(Extracted data entries)
-------

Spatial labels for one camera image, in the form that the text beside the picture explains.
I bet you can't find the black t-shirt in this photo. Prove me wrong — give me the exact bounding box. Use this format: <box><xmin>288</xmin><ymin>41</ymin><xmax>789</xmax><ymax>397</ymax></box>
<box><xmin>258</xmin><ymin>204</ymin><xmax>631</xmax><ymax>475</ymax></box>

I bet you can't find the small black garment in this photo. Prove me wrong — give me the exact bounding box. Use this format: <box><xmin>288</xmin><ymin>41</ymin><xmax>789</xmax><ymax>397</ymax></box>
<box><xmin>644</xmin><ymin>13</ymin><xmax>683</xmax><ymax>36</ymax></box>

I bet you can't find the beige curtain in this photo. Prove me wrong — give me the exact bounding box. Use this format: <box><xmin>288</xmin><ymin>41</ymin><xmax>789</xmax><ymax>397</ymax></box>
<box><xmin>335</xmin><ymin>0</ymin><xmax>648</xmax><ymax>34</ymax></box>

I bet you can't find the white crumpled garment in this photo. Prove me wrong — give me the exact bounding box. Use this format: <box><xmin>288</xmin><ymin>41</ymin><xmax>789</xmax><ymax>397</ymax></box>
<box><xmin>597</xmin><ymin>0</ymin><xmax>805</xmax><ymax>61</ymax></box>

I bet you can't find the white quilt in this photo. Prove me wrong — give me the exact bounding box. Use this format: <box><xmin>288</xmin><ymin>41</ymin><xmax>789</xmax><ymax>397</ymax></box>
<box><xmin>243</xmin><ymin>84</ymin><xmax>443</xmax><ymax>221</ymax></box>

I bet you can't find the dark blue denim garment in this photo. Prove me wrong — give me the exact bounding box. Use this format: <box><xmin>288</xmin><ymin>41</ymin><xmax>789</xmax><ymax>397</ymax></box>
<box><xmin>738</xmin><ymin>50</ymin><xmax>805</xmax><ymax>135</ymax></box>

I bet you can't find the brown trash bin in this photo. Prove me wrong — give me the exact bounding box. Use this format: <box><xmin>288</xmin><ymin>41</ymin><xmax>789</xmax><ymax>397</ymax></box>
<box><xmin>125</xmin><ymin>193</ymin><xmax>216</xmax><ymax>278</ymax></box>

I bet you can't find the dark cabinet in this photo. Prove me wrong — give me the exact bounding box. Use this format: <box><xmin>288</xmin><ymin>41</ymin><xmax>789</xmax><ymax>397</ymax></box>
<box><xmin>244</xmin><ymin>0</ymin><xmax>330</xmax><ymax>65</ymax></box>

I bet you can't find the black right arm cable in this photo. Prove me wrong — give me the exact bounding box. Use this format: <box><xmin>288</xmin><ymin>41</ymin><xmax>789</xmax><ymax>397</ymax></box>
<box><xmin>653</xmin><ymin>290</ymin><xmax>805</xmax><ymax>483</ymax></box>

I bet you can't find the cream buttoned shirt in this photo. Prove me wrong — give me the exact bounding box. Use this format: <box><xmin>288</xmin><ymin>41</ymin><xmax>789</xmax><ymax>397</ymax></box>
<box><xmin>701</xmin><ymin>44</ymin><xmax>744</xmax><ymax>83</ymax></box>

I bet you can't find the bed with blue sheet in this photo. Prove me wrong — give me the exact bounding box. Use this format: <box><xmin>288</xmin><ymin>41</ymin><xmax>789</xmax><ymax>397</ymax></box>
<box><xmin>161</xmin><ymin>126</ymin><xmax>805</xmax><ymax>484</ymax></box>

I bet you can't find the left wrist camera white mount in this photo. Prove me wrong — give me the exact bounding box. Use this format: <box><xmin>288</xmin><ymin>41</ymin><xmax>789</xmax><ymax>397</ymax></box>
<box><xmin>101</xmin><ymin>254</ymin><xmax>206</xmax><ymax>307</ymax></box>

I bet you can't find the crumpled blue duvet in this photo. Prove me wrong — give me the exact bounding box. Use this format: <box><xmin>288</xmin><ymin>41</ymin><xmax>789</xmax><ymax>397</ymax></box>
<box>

-------

Exercise brief. Please reproduce all of the entries exactly as they stand.

Result of this task.
Spatial labels for one camera image, in the form that the text beside the picture explains.
I bet you can't find the black t-shirt in this photo. Prove me wrong — give me the exact bounding box. Use this format: <box><xmin>288</xmin><ymin>41</ymin><xmax>789</xmax><ymax>397</ymax></box>
<box><xmin>258</xmin><ymin>204</ymin><xmax>631</xmax><ymax>475</ymax></box>

I bet you can't find the small black garment in this photo. Prove me wrong — give me the exact bounding box. Use this format: <box><xmin>288</xmin><ymin>41</ymin><xmax>789</xmax><ymax>397</ymax></box>
<box><xmin>644</xmin><ymin>13</ymin><xmax>683</xmax><ymax>36</ymax></box>

I bet you can't find the beige curtain in this photo. Prove me wrong — give me the exact bounding box. Use this format: <box><xmin>288</xmin><ymin>41</ymin><xmax>789</xmax><ymax>397</ymax></box>
<box><xmin>335</xmin><ymin>0</ymin><xmax>648</xmax><ymax>34</ymax></box>

I bet you can't find the white crumpled garment in this photo. Prove me wrong — give me the exact bounding box. Use this format: <box><xmin>288</xmin><ymin>41</ymin><xmax>789</xmax><ymax>397</ymax></box>
<box><xmin>597</xmin><ymin>0</ymin><xmax>805</xmax><ymax>61</ymax></box>

I bet you can't find the white quilt in this photo. Prove me wrong — give me the exact bounding box. Use this format: <box><xmin>288</xmin><ymin>41</ymin><xmax>789</xmax><ymax>397</ymax></box>
<box><xmin>243</xmin><ymin>84</ymin><xmax>443</xmax><ymax>221</ymax></box>

I bet you can't find the dark blue denim garment in this photo. Prove me wrong — give me the exact bounding box. Use this format: <box><xmin>288</xmin><ymin>41</ymin><xmax>789</xmax><ymax>397</ymax></box>
<box><xmin>738</xmin><ymin>50</ymin><xmax>805</xmax><ymax>135</ymax></box>

I bet you can't find the brown trash bin in this photo. Prove me wrong — give me the exact bounding box. Use this format: <box><xmin>288</xmin><ymin>41</ymin><xmax>789</xmax><ymax>397</ymax></box>
<box><xmin>125</xmin><ymin>193</ymin><xmax>216</xmax><ymax>278</ymax></box>

I bet you can't find the dark cabinet in this photo. Prove me wrong — give me the exact bounding box. Use this format: <box><xmin>288</xmin><ymin>41</ymin><xmax>789</xmax><ymax>397</ymax></box>
<box><xmin>244</xmin><ymin>0</ymin><xmax>330</xmax><ymax>65</ymax></box>

I bet you can't find the black right arm cable in this photo. Prove me wrong — give me the exact bounding box. Use this format: <box><xmin>288</xmin><ymin>41</ymin><xmax>789</xmax><ymax>397</ymax></box>
<box><xmin>653</xmin><ymin>290</ymin><xmax>805</xmax><ymax>483</ymax></box>

I bet you can't find the cream buttoned shirt in this photo. Prove me wrong — give me the exact bounding box. Use this format: <box><xmin>288</xmin><ymin>41</ymin><xmax>789</xmax><ymax>397</ymax></box>
<box><xmin>701</xmin><ymin>44</ymin><xmax>744</xmax><ymax>83</ymax></box>

I bet you can't find the bed with blue sheet in this photo. Prove me wrong — give me the exact bounding box. Use this format: <box><xmin>288</xmin><ymin>41</ymin><xmax>789</xmax><ymax>397</ymax></box>
<box><xmin>161</xmin><ymin>126</ymin><xmax>805</xmax><ymax>484</ymax></box>

I bet you can't find the left wrist camera white mount in this photo. Prove me wrong — give me the exact bounding box. Use this format: <box><xmin>288</xmin><ymin>41</ymin><xmax>789</xmax><ymax>397</ymax></box>
<box><xmin>101</xmin><ymin>254</ymin><xmax>206</xmax><ymax>307</ymax></box>

I bet you can't find the crumpled blue duvet in this photo. Prove me wrong — give me the exact bounding box. Use this format: <box><xmin>288</xmin><ymin>41</ymin><xmax>789</xmax><ymax>397</ymax></box>
<box>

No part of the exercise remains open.